— Voilà que je ne sais vraiment plus où nous en étions restés.

— Vous disiez justement quelque chose de sa tête, c’est-à-dire…

Ma voisine devint toute rouge.

Elle me faisait vraiment pitié et je me dépêchai de raconter :

— Oui, voyez-vous, tant qu’il n’avait formé que des choses, le bon Dieu n’avait pas besoin de regarder continuellement vers la terre. Rien ne pouvait s’y passer. Sans doute, le vent franchissait déjà les montagnes, si semblables aux nuages qu’il connaissait depuis longtemps, mais il évitait encore les cimes des arbres avec une certaine méfiance. Et le bon Dieu en était très content. Il a fait les choses, en quelque sorte en dormant. Mais pour les bêtes déjà, il commença à trouver le travail intéressant : il se penchait dessus et ne fronçait que rarement ses larges sourcils pour jeter un regard sur la terre. Il oublia complètement celle-ci tandis qu’il créait l’homme.
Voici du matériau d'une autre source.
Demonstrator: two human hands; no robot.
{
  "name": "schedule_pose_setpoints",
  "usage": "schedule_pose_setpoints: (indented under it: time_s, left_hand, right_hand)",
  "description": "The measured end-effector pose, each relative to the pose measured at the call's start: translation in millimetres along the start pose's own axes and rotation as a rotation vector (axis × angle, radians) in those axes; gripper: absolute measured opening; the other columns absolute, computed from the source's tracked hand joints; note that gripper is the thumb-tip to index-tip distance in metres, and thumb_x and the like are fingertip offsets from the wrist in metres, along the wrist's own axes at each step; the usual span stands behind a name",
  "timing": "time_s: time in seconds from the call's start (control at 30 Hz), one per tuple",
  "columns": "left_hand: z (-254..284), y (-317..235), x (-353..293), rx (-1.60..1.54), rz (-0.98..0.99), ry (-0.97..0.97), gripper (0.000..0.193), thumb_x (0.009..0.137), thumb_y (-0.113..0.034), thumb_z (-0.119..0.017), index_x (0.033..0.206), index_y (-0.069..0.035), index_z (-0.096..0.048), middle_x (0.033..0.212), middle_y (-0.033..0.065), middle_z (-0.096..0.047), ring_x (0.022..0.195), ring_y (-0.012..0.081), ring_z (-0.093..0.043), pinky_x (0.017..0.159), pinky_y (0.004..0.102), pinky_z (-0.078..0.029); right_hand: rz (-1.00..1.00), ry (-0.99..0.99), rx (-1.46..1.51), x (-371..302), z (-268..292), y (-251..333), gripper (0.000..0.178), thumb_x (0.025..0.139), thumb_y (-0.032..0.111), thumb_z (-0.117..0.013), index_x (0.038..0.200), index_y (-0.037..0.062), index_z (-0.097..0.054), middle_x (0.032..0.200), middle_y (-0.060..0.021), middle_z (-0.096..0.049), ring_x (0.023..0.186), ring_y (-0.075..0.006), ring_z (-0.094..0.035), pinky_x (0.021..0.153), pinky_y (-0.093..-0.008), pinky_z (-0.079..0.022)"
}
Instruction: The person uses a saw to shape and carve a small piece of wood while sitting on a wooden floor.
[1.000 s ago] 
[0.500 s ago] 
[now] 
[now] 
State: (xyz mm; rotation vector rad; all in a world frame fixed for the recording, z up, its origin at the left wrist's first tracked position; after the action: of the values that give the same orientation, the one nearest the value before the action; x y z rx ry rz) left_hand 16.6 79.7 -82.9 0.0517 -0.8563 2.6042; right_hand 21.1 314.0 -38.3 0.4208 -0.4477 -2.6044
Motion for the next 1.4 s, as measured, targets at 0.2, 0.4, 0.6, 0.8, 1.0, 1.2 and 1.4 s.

Je ne sais pas à quelle partie compliquée du corps il en était arrivé lorsqu’il y eut autour de lui un battement d’ailes. Un ange en passant chantait : « O toi qui vois tout… »

Le bon Dieu prit peur. Il avait induit l’ange en péché, car celui-ci venait de chanter un mensonge. Vite Dieu le Père regarda sur terre. Et, en effet, déjà quelque chose s’y était produit qui serait difficile à réparer. Un petit oiseau errait de-ci de-là comme s’il avait peur, et le bon Dieu n’était pas capable de lui montrer le chemin du retour, car il n’avait pas vu de quelle forêt la pauvre bête était venue. Il se fâcha et dit :

— Les oiseaux doivent rester perchés là où je les ai posés.

Mais il se rappela que sur les instances des anges il avait prêté des ailes aux oiseaux pour que, sur la terre aussi, il y eût quelque chose qui ressemblât à des anges, et cette circonstance rendit son humeur encore plus désagréable. Mais à de tels états d’âme il n’est de meilleur remède que le travail. Et, tout absorbé par la construction de l’homme, Dieu eut vite retrouvé sa gaieté. Il avait les yeux des anges devant soi comme des miroirs ; il y mesurait ses traits et, dans une boule posée sur ses genoux, pétrissait lentement et avec soin le premier visage. Le front était réussi. C’était plus difficile de rendre symétriques les deux narines. Il se penchait de plus en plus sur son travail, jusqu’à ce qu’il y eût de nouveau un souffle au-dessus de lui. Il leva la tête. Le même ange tournait autour de lui ; cette fois-ci on n’entendait pas d’hymne, car la voix de l’enfant avait expiré avec son mensonge, mais à sa bouche Dieu reconnut qu’il chantait encore toujours : « O toi, qui vois tout ». En même temps, saint Nicolas qui jouit de l’estime particulière de Dieu, s’approcha de lui et dit à travers sa grande barbe :

— Tes lions se tiennent tranquilles, ce sont des créatures bien orgueilleuses, je dois le dire. Mais un petit chien trotte à la limite de la terre, c’est un fox-terrier, regarde, tout à l’heure, il va tomber en bas.

Et, en effet, le bon Dieu vit danser quelque chose de clair et de blanc, comme un lumignon, dans la région de la Scandinavie, là où la terre est déjà si dangereusement arrondie. Et il se fâcha pour de bon et répondit à saint Nicolas que, si les lions ne lui convenaient pas, il n’eût qu’à s’en créer d’autres pour son propre usage. Sur quoi saint Nicolas quitta le ciel en frappant la porte, ce qui fit tomber une étoile, juste sur la tête du fox-terrier.